Les districts scolaires américains envisagent une interdiction générale des écrans alors que le débat sur l'edtech se recentre sur la qualité

Alors que le district de Los Angeles et 17 États américains restreignent le temps d'écran en classe, les responsables éducatifs préviennent que les interdictions générales menacent l'apprentissage numérique actif.
Une dynamique politique croissante aux États-Unis cible l'utilisation des appareils numériques en classe. Le district scolaire unifié de Los Angeles a récemment voté à l'unanimité l'interdiction des appareils fournis par le district dans les petites classes, l'imposition de plafonds de temps d'écran pour tous les niveaux scolaires et l'audit de chaque contrat de technologies éducatives. En parallèle, au moins 17 États font progresser des projets de loi visant à restreindre les écrans à l'école, quatre d'entre eux ayant déjà promulgué de telles mesures sous la pression d'associations de parents d'élèves.

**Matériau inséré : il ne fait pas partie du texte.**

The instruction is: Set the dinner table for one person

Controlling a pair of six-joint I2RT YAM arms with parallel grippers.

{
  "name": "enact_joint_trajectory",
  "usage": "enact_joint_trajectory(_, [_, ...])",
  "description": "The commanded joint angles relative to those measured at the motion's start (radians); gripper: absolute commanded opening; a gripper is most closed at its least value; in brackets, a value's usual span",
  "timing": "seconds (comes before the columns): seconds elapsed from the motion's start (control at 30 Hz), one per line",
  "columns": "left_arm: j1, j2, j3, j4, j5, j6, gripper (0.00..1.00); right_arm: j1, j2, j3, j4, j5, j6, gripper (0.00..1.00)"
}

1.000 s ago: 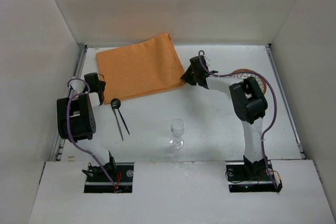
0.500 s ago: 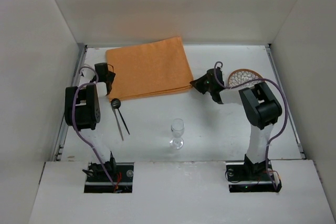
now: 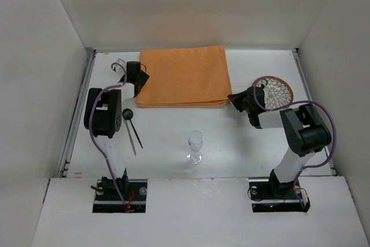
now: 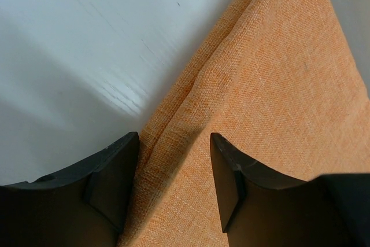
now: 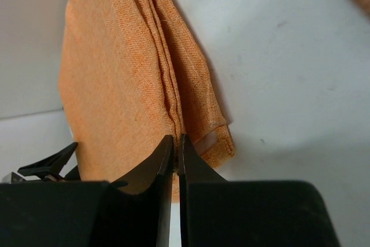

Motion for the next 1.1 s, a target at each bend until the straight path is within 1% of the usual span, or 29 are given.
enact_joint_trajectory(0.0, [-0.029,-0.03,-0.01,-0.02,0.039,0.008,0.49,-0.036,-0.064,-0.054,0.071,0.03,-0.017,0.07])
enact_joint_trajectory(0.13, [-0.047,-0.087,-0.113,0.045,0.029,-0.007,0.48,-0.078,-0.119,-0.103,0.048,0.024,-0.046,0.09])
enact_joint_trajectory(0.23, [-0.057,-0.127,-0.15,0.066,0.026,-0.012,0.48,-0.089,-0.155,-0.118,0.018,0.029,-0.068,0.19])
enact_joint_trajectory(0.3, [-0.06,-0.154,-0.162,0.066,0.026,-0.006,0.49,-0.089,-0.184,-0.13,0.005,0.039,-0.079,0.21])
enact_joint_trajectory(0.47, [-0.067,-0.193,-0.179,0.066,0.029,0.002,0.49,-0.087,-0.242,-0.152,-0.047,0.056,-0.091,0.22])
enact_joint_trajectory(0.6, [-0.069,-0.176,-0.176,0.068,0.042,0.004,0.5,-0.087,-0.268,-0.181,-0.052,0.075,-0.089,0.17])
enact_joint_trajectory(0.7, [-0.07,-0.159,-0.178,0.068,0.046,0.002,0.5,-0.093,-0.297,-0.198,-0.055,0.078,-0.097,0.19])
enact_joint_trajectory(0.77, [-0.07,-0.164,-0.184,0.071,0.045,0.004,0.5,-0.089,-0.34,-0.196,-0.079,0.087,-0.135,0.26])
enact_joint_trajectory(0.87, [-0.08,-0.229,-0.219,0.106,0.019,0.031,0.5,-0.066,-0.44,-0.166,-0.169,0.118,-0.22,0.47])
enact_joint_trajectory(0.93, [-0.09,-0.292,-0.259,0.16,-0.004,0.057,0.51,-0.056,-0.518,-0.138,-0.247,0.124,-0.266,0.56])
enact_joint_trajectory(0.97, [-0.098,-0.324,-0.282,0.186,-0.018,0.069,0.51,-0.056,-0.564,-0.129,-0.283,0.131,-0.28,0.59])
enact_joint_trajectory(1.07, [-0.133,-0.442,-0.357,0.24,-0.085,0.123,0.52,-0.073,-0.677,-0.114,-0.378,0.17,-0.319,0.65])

Cependant, les responsables éducatifs et les recommandations actualisées de l'American Academy of Pediatrics (AAP) soutiennent que les limites de temps arbitraires posent un mauvais diagnostic. Au lieu de plafonds stricts en minutes, l'AAP conseille d'évaluer les médias numériques en fonction de leur qualité et de leur adéquation avec le développement de l'enfant. Les chefs d'établissement soulignent que les échecs de l'edtech découlent généralement d'une mauvaise mise en œuvre — comme le déploiement d'équipements sans formation continue des enseignants ni stratégies pédagogiques claires — plutôt que de la seule exposition aux écrans.

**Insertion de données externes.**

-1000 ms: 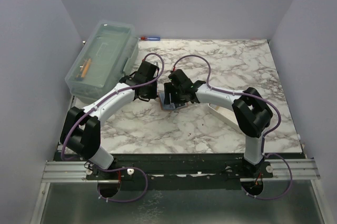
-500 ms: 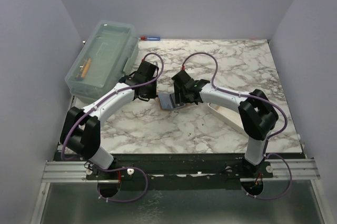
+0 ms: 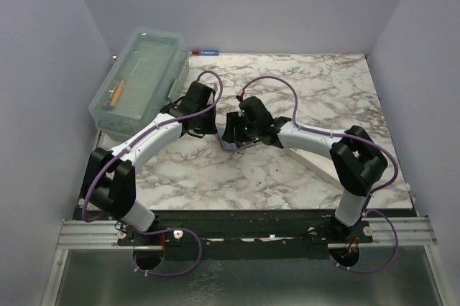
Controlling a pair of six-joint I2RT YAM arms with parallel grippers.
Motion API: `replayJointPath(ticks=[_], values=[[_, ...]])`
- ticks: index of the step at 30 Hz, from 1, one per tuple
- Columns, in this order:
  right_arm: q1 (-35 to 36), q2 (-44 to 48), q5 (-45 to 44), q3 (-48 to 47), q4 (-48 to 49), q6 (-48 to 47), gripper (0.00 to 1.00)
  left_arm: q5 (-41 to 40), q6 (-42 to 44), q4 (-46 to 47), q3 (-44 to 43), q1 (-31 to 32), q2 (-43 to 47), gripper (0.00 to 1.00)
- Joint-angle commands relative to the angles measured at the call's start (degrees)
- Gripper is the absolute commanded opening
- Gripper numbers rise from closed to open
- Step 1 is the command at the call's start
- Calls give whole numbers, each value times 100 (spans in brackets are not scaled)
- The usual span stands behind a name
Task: Put the credit cards into the card holder
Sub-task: Open the card holder at the center of the board.
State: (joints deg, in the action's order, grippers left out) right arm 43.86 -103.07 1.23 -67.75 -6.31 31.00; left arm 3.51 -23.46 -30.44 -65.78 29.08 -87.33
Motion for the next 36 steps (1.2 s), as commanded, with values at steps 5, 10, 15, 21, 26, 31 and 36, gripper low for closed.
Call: replayJointPath(ticks=[5,10,15,21,26,31,36], values=[[-647,270,1280,1111,1487,634,42,774,-267,300,-152,-195,50,0],[-870,62,1647,1272,1742,920,37,692,-456,264,72,-367,22,0],[-923,-99,1936,1379,2068,968,33,1044,-657,399,225,-587,45,0],[-878,137,2169,1585,2332,-184,53,1229,-662,608,215,-694,153,0],[-331,455,1436,1876,2577,-1788,81,1481,-649,683,223,-771,156,0],[-155,284,1152,2127,3298,-2231,87,1636,-710,731,250,-780,136,0],[-46,85,1024,2333,4078,-2432,86,1766,-753,730,250,-781,123,0]])
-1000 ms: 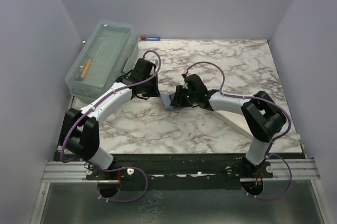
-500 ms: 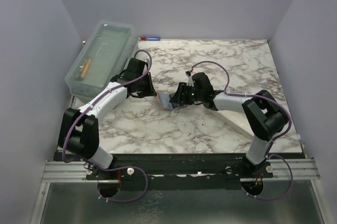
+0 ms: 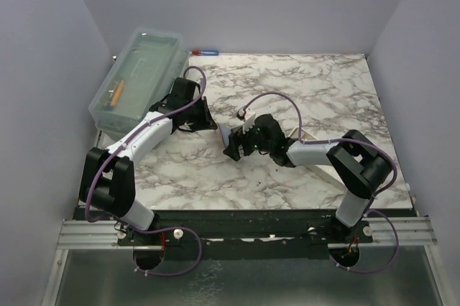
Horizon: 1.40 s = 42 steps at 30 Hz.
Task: Put the credit cards into the card holder
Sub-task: Open the card holder at the center of the board.
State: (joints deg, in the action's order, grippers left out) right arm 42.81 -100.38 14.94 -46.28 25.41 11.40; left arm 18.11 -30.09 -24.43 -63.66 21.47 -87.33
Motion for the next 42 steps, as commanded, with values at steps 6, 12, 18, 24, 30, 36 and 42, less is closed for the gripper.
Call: replayJointPath(ticks=[6,12,18,24,30,36,42], values=[[156,-511,-485,496,1962,-691,76,342,-196,139,29,-53,20,0],[171,-806,-352,737,2807,-497,61,385,-303,133,19,-146,-54,0],[171,-1087,-119,805,3210,-226,49,404,-489,146,48,-178,-217,0],[175,-1234,-67,828,3301,-133,47,423,-653,251,79,-178,-291,33],[174,-1269,-77,791,3254,-93,47,387,-763,337,128,-176,-407,70],[175,-1281,-71,778,3235,-63,47,382,-1067,592,359,-174,-482,77],[172,-1252,-52,754,3203,-49,47,385,-1166,823,397,-176,-690,58]])
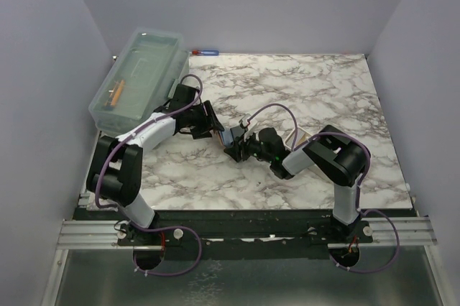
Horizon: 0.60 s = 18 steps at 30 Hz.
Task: Put the credit cards into the card holder
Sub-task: Open the card holder at the center of the board.
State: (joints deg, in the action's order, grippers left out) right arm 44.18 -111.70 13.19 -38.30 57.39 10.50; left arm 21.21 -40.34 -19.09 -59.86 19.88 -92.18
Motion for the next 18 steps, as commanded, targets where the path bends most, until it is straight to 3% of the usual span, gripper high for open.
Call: replayJointPath(ticks=[1,11,18], values=[[37,-123,137,-53,-16,40,47,84,-141,304,10,-19,-259,55],[34,-146,160,-55,-10,62,47,237,-182,490,53,-10,-518,33],[37,-142,145,-45,3,70,47,264,-159,503,47,-10,-584,29]])
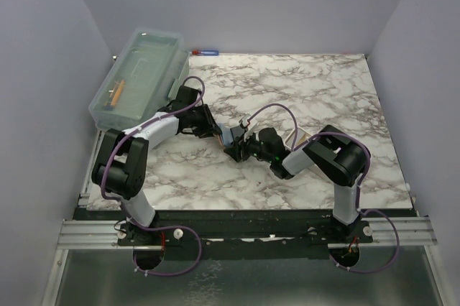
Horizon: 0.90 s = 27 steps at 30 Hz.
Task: Put the credit cards into the card holder
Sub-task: Open the card holder at the center of the board.
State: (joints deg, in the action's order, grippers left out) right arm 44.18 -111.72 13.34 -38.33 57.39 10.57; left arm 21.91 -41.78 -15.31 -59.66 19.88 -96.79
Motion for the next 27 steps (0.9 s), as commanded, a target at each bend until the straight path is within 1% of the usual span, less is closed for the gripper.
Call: replayJointPath(ticks=[1,5,8,9,12,13,14,20,24,26,27], values=[[31,-133,132,-32,1,61,47,199,-14,125,25,-3,-139,28],[35,-102,122,-22,14,101,48,213,7,125,-1,7,-181,24],[30,-20,74,-7,-46,219,53,238,23,117,-23,19,-228,21],[37,45,55,19,-74,290,57,247,51,116,-42,19,-257,18],[33,323,14,241,-75,636,76,278,106,101,-95,16,-321,11],[37,432,65,235,-246,752,80,285,120,92,-105,18,-337,8],[35,562,61,199,-507,845,81,287,136,83,-115,21,-344,7],[28,1401,-229,199,-1804,2072,84,305,202,59,-134,16,-244,1],[-46,1447,-586,-597,-3692,2693,86,334,277,31,-171,16,-156,0],[-169,1459,-515,-806,-4124,2956,86,367,314,-12,-198,16,-123,0],[-248,1506,-353,-775,-4082,3068,86,378,325,-49,-222,14,-121,0]])
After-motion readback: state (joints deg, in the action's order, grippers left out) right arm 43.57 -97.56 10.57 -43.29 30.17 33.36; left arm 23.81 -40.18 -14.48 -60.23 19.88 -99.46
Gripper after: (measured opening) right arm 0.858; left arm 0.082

La distinction essentielle réside dans la pédagogie : la consommation passive, comme le défilement de flux sur les réseaux sociaux, diffère fondamentalement des tâches numériques actives telles que l'exécution de simulations scientifiques, l'utilisation de plateformes d'apprentissage adaptatif ou la collaboration sur des projets numériques. Pour les établissements qui déploient des programmes scolaires numériques et d'apprentissage du code, ce débat politique souligne qu'une intégration technologique efficace repose sur un enseignement guidé par les professeurs avec des objectifs d'apprentissage clairement définis, plutôt que sur des interdictions catégoriques.